## INSTRUCTIONS FOR THE TASK
Where a line below holds the string "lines", copy that line.

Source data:
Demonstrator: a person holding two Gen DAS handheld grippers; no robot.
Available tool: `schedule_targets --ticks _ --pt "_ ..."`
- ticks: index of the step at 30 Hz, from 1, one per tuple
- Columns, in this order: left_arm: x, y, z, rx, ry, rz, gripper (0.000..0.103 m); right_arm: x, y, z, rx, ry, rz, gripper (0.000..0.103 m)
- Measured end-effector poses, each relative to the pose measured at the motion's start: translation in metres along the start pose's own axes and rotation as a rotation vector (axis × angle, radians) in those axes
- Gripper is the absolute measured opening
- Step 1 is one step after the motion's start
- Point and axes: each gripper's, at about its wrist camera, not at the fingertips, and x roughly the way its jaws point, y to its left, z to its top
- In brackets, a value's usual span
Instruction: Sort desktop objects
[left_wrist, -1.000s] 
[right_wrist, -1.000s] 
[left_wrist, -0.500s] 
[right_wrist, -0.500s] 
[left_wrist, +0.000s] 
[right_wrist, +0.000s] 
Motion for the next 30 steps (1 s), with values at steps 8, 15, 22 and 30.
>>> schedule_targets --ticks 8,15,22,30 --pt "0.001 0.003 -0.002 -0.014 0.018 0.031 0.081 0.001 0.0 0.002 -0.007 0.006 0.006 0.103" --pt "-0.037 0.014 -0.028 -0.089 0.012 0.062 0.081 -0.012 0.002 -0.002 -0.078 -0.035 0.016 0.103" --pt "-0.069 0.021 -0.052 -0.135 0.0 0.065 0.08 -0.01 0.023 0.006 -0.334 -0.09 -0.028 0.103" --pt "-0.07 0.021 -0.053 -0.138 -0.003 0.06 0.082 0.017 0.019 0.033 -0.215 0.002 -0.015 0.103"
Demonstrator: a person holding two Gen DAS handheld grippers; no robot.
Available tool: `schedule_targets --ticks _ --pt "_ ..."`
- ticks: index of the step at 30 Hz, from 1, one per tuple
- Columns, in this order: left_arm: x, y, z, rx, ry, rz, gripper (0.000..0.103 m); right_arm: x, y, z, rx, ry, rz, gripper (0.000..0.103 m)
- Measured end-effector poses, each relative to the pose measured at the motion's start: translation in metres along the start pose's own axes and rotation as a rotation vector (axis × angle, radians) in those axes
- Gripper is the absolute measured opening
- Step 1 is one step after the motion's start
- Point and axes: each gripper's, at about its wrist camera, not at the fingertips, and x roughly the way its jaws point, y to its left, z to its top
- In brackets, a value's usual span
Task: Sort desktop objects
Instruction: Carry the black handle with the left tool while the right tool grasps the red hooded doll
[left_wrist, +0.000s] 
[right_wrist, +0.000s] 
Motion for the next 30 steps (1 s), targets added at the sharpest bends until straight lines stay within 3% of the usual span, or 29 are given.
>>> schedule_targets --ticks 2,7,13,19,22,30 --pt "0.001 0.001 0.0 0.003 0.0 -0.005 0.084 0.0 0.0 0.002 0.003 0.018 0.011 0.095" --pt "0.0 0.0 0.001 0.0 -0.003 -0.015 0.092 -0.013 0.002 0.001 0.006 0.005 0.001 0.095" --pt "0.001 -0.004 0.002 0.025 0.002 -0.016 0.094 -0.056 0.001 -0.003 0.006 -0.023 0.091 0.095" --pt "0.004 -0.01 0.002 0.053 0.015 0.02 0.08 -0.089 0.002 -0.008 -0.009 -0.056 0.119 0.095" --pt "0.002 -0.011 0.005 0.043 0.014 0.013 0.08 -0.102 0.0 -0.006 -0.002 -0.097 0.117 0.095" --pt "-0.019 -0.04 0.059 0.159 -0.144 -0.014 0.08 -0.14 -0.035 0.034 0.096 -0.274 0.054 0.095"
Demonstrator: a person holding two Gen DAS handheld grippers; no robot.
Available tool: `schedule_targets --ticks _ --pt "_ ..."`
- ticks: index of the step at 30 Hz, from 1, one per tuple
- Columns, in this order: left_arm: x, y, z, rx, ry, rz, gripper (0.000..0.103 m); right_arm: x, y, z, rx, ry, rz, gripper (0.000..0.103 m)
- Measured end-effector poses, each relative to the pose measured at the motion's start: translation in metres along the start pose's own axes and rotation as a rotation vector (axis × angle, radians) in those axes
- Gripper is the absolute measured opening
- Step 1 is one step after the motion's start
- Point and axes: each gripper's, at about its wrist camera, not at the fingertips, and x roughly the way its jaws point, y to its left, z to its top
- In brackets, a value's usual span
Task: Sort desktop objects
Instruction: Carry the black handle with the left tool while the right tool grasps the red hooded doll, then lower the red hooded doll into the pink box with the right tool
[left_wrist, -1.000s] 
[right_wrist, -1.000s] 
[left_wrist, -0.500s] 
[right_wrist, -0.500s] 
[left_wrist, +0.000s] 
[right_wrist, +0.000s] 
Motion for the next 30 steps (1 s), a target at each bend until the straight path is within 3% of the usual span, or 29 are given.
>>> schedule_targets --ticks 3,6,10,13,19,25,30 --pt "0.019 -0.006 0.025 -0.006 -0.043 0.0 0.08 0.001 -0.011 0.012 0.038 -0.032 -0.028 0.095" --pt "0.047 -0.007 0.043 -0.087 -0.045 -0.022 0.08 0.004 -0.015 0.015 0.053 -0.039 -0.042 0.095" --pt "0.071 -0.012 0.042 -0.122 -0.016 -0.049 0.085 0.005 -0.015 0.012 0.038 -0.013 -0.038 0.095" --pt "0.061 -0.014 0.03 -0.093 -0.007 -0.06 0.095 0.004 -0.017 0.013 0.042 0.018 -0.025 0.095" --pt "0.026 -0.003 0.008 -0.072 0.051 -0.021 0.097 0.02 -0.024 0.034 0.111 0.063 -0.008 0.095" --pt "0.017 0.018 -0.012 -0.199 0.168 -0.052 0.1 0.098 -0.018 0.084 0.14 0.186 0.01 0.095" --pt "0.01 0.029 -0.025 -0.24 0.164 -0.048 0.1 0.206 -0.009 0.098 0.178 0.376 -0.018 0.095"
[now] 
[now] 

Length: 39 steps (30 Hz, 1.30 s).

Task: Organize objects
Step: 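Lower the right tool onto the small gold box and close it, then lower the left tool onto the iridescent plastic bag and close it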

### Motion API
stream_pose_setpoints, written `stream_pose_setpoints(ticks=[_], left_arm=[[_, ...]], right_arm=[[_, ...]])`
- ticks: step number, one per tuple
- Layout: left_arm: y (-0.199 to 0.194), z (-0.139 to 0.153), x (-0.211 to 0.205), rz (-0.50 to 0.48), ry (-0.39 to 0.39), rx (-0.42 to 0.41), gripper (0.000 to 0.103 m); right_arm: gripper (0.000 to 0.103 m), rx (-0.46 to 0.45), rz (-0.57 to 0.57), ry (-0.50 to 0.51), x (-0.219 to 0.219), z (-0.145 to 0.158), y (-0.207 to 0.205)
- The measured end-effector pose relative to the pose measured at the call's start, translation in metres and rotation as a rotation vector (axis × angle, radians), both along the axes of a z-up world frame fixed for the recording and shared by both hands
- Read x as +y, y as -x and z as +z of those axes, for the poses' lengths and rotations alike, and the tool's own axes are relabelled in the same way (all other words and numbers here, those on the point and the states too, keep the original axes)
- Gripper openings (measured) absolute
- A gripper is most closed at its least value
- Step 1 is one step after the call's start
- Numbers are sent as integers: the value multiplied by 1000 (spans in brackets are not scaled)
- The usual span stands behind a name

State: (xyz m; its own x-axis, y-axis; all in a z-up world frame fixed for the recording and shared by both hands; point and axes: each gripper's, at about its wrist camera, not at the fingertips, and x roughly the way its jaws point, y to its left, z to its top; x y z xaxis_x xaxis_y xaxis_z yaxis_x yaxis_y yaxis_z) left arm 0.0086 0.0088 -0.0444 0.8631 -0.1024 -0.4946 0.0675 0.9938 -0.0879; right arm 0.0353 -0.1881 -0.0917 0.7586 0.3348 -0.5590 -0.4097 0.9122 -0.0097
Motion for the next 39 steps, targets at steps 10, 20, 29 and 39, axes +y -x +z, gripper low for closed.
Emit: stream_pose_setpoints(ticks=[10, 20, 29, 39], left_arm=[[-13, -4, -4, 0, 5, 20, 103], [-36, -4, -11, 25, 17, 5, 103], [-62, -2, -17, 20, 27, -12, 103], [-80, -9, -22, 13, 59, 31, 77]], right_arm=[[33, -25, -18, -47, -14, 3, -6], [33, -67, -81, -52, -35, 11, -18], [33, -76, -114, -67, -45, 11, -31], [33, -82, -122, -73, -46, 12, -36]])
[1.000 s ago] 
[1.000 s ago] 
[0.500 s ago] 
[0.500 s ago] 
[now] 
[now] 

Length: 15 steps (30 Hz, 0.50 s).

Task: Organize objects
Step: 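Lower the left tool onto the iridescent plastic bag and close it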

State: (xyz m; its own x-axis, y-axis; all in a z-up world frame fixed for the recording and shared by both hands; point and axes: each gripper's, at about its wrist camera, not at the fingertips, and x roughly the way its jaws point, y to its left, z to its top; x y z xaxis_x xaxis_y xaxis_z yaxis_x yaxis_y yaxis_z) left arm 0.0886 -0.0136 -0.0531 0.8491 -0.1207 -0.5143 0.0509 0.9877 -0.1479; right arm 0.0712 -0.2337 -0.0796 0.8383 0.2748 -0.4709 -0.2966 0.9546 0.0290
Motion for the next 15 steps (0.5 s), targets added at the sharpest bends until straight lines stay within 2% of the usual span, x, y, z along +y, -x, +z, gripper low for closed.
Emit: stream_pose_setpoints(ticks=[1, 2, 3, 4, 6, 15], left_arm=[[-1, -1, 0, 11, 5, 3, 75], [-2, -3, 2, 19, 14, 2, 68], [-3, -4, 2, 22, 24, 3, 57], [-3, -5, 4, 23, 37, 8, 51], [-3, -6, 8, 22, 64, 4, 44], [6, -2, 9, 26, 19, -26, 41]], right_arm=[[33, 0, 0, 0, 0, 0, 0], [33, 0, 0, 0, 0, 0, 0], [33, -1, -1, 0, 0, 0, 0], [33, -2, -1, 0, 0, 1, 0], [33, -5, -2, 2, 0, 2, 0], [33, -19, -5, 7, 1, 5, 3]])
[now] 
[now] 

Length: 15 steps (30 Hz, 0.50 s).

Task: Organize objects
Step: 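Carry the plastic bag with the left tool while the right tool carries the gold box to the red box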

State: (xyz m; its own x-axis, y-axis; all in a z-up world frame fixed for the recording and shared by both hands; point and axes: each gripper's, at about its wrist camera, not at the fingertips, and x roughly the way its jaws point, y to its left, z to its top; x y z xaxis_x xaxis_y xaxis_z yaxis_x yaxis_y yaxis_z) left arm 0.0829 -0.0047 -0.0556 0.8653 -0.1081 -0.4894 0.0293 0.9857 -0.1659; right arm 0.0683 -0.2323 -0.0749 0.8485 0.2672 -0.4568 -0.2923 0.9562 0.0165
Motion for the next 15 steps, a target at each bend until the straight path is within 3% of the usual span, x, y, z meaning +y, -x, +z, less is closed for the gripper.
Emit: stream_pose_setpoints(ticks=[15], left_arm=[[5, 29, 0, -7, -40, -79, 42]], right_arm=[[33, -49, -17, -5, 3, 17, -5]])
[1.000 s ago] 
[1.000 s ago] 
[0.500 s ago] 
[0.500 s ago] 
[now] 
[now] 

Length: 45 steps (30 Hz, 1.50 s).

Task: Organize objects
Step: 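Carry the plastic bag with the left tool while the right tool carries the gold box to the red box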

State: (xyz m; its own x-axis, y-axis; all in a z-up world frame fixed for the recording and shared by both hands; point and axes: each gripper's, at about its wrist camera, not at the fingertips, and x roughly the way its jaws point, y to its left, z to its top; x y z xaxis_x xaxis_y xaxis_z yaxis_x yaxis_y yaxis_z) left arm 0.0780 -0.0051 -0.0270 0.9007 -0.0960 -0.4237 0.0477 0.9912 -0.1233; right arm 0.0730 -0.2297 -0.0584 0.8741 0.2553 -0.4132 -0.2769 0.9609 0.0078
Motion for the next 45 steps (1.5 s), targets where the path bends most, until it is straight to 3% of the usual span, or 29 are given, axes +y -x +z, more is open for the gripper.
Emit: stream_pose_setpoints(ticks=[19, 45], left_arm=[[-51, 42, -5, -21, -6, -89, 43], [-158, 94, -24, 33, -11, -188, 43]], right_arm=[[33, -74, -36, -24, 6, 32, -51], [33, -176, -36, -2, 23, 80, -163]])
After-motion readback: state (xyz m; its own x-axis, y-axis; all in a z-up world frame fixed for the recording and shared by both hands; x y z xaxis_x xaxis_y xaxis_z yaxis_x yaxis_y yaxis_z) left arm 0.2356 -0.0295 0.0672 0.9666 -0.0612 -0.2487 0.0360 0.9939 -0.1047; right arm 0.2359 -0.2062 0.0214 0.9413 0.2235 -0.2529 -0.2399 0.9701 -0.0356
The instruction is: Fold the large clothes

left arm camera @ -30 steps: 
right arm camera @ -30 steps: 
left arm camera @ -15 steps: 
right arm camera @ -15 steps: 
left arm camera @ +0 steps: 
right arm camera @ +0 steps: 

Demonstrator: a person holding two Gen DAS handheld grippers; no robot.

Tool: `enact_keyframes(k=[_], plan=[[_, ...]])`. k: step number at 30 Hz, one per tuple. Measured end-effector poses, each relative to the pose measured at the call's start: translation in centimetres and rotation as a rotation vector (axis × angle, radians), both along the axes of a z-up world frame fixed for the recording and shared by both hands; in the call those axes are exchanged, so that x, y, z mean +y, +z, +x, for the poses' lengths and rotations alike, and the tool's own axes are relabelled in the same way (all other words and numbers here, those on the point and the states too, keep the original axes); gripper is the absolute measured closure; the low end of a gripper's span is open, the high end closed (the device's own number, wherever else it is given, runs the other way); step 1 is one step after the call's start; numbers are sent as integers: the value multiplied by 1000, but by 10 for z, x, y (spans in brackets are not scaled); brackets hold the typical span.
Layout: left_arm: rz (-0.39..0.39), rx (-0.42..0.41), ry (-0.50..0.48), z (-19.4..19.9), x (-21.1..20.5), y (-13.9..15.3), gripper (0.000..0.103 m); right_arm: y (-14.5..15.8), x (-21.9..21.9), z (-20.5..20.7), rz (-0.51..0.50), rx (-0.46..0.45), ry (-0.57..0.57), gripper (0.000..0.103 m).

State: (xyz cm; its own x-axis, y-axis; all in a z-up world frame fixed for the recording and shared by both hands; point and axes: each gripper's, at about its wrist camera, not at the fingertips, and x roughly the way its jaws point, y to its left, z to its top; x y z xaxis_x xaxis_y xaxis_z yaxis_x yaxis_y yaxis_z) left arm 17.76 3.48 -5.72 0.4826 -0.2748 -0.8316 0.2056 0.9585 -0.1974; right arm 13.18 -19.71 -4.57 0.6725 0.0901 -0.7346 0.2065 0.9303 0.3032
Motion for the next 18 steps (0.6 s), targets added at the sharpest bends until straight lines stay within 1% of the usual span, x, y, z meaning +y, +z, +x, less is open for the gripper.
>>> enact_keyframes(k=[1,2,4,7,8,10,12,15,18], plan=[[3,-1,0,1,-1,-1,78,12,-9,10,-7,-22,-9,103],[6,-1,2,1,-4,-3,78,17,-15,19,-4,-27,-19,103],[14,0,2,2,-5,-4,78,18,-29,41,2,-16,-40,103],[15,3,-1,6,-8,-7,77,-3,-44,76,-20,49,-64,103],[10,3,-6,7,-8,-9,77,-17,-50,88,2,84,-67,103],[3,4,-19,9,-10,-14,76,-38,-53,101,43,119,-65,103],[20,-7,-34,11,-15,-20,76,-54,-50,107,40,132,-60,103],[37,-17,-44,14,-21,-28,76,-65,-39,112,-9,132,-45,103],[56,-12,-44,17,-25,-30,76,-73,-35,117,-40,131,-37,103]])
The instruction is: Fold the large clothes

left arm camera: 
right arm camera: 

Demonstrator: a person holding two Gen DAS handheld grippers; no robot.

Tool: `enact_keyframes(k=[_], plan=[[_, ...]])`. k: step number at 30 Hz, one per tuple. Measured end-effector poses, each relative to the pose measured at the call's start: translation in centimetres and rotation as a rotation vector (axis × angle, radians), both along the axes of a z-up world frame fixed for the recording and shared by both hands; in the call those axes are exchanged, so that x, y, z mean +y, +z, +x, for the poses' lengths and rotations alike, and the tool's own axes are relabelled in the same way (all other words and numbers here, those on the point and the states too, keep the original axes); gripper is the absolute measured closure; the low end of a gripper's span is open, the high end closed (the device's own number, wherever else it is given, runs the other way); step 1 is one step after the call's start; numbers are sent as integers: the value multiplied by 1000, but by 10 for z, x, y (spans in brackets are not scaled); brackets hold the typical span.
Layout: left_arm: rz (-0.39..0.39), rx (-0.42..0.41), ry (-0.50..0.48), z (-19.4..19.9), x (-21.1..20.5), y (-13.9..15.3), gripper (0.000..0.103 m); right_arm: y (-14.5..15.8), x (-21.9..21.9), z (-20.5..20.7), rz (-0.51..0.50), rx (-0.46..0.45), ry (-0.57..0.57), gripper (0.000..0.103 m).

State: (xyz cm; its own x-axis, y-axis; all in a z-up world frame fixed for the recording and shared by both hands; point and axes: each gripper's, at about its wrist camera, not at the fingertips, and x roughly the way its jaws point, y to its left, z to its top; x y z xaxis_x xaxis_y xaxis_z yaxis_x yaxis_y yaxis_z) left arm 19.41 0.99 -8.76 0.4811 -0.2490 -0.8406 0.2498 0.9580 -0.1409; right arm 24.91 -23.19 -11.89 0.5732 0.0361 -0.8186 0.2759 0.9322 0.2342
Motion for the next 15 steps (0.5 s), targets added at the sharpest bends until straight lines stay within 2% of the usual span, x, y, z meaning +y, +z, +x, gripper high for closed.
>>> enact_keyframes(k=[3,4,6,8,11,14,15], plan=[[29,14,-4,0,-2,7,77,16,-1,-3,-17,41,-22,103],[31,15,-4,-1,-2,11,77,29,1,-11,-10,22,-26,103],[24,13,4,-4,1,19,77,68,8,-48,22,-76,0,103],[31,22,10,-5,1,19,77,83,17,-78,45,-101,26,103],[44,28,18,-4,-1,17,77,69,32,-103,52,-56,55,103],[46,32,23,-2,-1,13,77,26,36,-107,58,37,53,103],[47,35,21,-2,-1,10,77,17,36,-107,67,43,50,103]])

## RESPONSE AREA
Motion for the next 30 steps (1 s), targets added at the sharpest bends until straight lines stay within 3% of the usual span, or 29 are given.
Motion for the next 15 steps (0.5 s), targets added at the sharpest bends until straight lines stay within 2% of the usual span, x, y, z along +y, -x, +z, gripper low for closed.
Motion for the next 18 steps (0.6 s), targets added at the sharpest bends until straight lines stay within 1% of the usual span, x, y, z meaning +y, +z, +x, less is open for the gripper.
Motion for the next 15 steps (0.5 s), targets added at the sharpest bends until straight lines stay within 2% of the usual span, x, y, z meaning +y, +z, +x, gripper high for closed.

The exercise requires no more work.